In spite of her husband's infidelity she lived with him on very amicable terms, and was an admirable mother to a large family of troublesome children, who inherited those peculiar qualities which gave rise to the well-known saying, ascribed to Lady Mary Wortley Montagu among others, 'that this world consisted of men, women, and Herveys' (ib. i. 95). She appears to have been always a warm partisan of the Stuarts. Though she suffered greatly from severe attacks of the gout, she retained many of the attractions of her youth long after her husband's death.
Chesterfield, in a letter to his son dated 22 Oct. 1750, directed him to `trust, consult, and to apply' to Lady Hervey at Paris. He speaks in the most admiring terms of her good breeding, and says that she knows more than is necessary for any woman, 'for she understands Latin perfectly well, though she wisely conceals it' (Letters, ii. 40). She died on 2 Sept. 1768, in the sixty-eighth year of her age, and was buried at Ickworth, Suffolk. The epitaph on her tombstone was written by Horace Walpole (Gage, pp. 319-20). Lady Hervey was a lively and intelligent letter-writer. Her letters to the Rev. Edmund Morris, formerly tutor to her sons, written between 1742 and 1768, were published in 1821. Several earlier letters of hers written to the Countess of Suffolk are in the two volumes of Lady Suffolk's `Letters,' 1824.

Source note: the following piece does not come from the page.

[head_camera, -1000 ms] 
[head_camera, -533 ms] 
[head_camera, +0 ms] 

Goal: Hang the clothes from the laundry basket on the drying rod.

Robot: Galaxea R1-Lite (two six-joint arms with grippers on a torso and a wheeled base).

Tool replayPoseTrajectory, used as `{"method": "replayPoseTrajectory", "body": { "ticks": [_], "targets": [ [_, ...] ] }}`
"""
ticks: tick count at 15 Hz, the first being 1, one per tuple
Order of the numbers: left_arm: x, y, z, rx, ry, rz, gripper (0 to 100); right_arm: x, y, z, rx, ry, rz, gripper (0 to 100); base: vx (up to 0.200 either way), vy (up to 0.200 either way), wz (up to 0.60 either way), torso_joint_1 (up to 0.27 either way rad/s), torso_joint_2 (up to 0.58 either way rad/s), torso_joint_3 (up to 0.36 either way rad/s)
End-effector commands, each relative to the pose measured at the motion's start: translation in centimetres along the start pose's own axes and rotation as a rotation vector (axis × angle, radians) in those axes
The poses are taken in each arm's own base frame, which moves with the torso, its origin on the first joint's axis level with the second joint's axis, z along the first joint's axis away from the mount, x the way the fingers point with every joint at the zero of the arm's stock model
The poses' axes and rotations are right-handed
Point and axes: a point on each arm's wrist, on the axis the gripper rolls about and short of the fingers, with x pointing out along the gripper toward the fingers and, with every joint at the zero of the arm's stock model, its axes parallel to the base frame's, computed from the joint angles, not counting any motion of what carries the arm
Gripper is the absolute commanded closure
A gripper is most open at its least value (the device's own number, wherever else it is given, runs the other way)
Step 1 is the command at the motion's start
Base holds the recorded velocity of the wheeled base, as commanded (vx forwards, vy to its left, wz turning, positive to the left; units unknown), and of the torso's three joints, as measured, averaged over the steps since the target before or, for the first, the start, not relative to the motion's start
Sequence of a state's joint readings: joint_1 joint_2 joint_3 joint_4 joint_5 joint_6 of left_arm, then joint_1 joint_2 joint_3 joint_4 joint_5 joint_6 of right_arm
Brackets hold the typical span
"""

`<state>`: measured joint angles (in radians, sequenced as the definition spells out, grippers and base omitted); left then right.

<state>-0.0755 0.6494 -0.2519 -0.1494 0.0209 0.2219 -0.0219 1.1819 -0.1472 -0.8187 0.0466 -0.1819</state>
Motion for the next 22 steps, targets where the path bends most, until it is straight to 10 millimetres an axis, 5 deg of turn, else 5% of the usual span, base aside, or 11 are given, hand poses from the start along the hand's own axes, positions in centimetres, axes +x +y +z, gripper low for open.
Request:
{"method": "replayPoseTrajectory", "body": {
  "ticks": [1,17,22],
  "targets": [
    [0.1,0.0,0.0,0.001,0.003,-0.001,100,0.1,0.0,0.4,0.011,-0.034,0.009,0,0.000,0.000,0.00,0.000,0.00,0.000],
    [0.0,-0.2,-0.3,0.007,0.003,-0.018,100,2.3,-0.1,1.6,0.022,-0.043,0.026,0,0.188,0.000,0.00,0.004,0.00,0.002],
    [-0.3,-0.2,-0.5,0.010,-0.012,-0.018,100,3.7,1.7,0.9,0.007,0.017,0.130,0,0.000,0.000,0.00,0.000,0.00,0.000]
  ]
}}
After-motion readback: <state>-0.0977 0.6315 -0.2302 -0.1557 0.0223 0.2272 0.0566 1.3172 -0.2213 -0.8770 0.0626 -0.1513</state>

Two portraits of Lady Hervey are in the possession of the Marquis of Bristol at Ickworth. Another, formerly belonging to the Strawberry Hill collection, painted by Allan Ramsay, was lent by Lord Lifford to the Loan Collection of National Portraits at South Kensington in 1867 (Catalogue, No. 258). An engraving from a miniature, also formerly at Strawberry Hill, is in Walpole's `Letters' (v. opp. p. 129).[Lord Hervey's Memoirs, 1884; Letters and Works of the Earl of Chesterfield, 1845-53, ii. 40-1, 65, 73-4, 103. 141, 180-1, iii. 402. iv. 2, 55; Letters of Horace Walpole (Cunningham edit.), i. cxxiii-iv. clii-iii. iii. 71, 104, iv. 30, 31, v. 129; Letters and Works of Lady M. W. Montagu, 1861, i. 96-7, 457, 480-1, ii. 29; Gage's History of Suffolk. Thingoe Hundred, 1838, pp. 288, 299, 308, 309, 319; Crisp's Richmond and its Inhabitants, 1866, pp. 416-18; Quarterly Review, lxxxii. 505-8; Edinburgh Review lxxxviii. 490; Chester's London Marriage Licenses, 1887, p. 837, Notes and Queries, 2nd ser. ii. 416, x. 47. 76, 3rd ser. v. 98, 4th ser. ix. 506, x. 19, 98, 197. 237, 402, 506.]